## TO DO
Reproduce word for word, from the entries below, the line with "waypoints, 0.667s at", the line with "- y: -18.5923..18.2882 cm", and every line between them, and nothing more.

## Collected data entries
══════════════════════════════
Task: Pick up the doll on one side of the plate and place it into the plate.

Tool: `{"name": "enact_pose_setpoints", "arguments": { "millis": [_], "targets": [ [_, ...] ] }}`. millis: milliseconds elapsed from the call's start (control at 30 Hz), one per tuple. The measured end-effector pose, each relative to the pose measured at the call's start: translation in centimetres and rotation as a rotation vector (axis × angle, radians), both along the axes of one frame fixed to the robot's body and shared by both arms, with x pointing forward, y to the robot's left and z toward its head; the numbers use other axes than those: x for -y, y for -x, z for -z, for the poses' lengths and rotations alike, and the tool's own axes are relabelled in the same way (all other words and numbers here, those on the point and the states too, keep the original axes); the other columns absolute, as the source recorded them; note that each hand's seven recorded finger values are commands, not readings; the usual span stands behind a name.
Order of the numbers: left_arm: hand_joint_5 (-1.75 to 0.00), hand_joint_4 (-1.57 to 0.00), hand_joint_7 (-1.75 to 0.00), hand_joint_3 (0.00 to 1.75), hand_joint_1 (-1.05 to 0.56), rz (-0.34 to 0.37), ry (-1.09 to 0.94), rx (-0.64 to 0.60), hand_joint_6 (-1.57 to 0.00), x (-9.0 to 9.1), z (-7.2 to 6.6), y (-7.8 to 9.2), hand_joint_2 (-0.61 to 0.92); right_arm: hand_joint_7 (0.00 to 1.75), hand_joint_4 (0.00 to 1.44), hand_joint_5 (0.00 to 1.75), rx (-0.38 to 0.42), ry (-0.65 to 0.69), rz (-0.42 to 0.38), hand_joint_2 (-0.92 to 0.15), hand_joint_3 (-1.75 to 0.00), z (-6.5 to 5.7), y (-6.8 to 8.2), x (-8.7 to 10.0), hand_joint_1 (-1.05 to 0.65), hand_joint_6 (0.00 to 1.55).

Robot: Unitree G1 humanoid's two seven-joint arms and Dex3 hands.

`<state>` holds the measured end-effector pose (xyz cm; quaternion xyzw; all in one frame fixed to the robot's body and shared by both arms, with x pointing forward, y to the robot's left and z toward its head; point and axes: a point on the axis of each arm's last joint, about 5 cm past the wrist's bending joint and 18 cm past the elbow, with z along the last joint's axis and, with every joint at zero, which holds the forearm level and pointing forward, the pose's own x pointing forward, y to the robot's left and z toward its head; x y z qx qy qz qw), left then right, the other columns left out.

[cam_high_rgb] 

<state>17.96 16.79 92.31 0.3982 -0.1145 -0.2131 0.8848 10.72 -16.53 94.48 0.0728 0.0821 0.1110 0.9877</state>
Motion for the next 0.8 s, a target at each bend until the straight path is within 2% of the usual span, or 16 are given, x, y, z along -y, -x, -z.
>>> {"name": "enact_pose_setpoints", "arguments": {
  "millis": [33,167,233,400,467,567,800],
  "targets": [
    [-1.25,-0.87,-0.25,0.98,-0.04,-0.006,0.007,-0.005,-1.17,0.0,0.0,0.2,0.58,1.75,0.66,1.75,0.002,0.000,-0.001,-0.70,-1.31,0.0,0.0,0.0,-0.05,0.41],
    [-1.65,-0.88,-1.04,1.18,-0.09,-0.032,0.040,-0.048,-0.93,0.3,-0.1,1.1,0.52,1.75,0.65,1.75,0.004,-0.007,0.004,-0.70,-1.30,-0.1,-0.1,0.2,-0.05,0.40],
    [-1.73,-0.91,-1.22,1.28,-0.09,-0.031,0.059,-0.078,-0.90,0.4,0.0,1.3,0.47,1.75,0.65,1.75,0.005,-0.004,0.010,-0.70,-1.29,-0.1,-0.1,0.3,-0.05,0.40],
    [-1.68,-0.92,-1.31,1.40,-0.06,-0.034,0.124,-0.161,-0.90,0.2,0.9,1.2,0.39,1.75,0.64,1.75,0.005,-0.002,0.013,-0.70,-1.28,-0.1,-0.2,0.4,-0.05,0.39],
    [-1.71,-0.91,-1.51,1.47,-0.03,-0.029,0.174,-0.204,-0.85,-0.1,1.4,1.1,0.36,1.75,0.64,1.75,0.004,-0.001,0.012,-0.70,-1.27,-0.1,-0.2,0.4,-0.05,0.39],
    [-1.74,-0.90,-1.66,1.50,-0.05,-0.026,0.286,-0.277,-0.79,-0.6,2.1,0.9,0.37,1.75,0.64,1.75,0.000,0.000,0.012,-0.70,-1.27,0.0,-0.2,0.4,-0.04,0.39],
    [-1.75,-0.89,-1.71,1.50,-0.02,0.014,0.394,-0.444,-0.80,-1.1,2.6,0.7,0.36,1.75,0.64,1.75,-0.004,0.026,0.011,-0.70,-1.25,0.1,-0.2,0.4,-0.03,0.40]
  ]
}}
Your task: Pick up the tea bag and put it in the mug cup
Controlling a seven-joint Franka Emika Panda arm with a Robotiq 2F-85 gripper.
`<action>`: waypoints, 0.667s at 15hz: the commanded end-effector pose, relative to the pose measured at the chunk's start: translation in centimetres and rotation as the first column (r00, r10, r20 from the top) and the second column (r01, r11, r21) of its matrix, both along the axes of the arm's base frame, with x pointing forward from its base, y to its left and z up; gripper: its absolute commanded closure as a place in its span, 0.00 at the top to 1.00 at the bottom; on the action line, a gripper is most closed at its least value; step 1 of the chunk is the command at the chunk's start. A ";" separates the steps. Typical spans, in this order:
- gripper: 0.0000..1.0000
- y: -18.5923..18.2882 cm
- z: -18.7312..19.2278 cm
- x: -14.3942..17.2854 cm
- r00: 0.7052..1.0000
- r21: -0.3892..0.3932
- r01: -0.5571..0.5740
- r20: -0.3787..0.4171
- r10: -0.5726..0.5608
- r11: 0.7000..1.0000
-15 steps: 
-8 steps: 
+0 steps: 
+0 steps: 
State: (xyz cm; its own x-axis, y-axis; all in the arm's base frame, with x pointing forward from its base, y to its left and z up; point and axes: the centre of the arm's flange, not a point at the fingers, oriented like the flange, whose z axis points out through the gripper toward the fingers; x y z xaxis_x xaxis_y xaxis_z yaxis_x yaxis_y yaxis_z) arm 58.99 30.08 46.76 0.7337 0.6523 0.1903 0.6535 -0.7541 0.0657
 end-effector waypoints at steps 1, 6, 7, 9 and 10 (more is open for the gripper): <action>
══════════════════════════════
## ANSWER BOX
`<action>`: waypoints, 0.667s at 15hz: the commanded end-effector pose, relative to the pose measured at the chunk's start: translation in centimetres and rotation as the first column (r00, r10, r20 from the top) and the second column (r01, r11, r21) of its matrix, both along the axes of the arm's base frame, with x pointing forward from its base, y to its left and z up; gripper: its absolute commanded closure as a place in its span, 0.00 at the top to 1.00 at the bottom; on the action line, a gripper is most closed at its least value; step 1 of the chunk is the command at the chunk's start. A ";" separates the steps. Typical spans, in this order:
- gripper: 0.0000..1.0000
- y: -18.5923..18.2882 cm

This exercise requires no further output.